Consider, for example, modelling a 1000 x 1000 pixel
image, using a GP with an RBF kernel. The inputs
are pixel locations (in R^2), and the outputs are pixel
intensities. There are therefore 1 million
datapoints, and the corresponding 10^6 x 10^6 covariance
matrix could not normally even be represented on a
computer. However, in this case, the inputs are on
a fully connected two dimensional grid: every horizontal
pixel coordinate has an associated vertical pixel
coordinate. Moreover, the RBF (or, more generally,
ARD) kernel decomposes as a product of RBF kernels
acting on each input dimension. This decomposition
corresponds to a soft a priori assumption of
independence across input dimensions, but it does not
rule out posterior correlations, and in fact, provides a
useful inductive bias.
Therefore the 10^6 x 10^6 covariance matrix will
decompose into a a Kronecker product of two 10^3 x 10^3
covariance matrices, enabling exact inference
and learning at the computational cost of working with
about 10^3 datapoints!
In this section, we will demo a method which allows
Kronecker inference even in the case of partial grid
structure: suppose we have missing pixels in an image,
or water covering up part of a map in a spatiotemporal
statistics problem. Moreover, we will combine this
scalable and exact inference with spectral mixture
kernels, with demos on image inpainting problems.
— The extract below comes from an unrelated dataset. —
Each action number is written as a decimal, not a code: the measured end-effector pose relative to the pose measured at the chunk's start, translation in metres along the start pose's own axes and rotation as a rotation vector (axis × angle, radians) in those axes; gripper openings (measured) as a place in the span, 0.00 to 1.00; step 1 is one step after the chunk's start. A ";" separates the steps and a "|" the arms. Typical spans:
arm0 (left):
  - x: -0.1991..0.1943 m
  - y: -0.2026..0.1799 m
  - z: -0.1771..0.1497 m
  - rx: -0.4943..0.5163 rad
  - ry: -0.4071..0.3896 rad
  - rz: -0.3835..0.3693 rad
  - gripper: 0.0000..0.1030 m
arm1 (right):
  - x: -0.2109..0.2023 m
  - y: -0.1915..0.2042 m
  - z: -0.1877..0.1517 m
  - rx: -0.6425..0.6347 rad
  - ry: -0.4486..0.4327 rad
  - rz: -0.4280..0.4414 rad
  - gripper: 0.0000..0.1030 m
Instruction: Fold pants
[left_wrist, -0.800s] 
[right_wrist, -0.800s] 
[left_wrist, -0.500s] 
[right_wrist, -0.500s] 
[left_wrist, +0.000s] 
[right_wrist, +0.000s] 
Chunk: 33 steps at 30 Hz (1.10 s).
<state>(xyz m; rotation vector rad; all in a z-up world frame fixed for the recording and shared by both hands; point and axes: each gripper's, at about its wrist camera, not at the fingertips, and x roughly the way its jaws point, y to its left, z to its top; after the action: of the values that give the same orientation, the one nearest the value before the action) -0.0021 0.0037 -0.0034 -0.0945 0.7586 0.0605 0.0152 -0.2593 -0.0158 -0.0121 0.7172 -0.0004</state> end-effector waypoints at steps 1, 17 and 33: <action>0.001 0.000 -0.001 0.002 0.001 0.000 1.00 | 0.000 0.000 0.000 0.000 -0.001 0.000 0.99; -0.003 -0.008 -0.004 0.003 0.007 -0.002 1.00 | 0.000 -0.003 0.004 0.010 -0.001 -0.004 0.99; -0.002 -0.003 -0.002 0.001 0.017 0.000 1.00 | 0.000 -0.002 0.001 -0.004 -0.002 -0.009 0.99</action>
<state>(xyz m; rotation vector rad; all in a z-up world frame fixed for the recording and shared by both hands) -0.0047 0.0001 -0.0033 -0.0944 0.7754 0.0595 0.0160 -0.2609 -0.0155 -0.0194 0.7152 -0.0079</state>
The main reference for this section is:
Fast kernel learning for
multidimensional pattern extrapolation
Andrew Gordon Wilson*, Elad Gilboa*, Arye Nehorai,
and John P. Cunningham
Advances in Neural Information Processing Systems (NIPS),
2014
[PDF,
BibTeX,
Code,
Slides]
Other references which use this methodology include:
Covariance
kernels for fast automatic pattern discovery and
extrapolation with Gaussian processes
Andrew Gordon Wilson
PhD Thesis, January 2014
[PDF,
BibTeX]
Fast
kronecker inference in Gaussian processes with
non-Gaussian likelihoods
Seth Flaxman, Andrew Gordon Wilson, Daniel Neill,
Hannes Nickisch, and Alexander J. Smola
International Conference on Machine Learning (ICML),
2015
[PDF,
Supplement,
Code]
Scalable
Gaussian Processes for Characterizing Multidimensional
Change Surfaces
William Herlands, Andrew Gordon Wilson, Seth Flaxman,
Daniel Neill, Wilbert van Panhuis, and Eric P. Xing
Artificial Intelligence and Statistics
(AISTATS), 2016
[PDF,
BibTeX]
Video Resource:
Scalable
Gaussian Processes for Scientific Discovery (EPFL,
Februrary 2016)
Audio Resource:
Abstract,
Slides, and Audio, for my November 2014 Oxford lecture
"Kernel Methods for Large Scale Representation Learning"
Download files and add to
path
1) Download
GPML v3.5 and add the files to the Matlab (or
Octave path).
2) For the tutorials, the only required external
files are 'vincent.m', 'spectral_init.m',
'test_covGrid.m', 'test_infGrid.m', and the
datasets. 'covSMfast.m' is an optional faster
implementation of covSM. All
tutorial files are available in this zip file.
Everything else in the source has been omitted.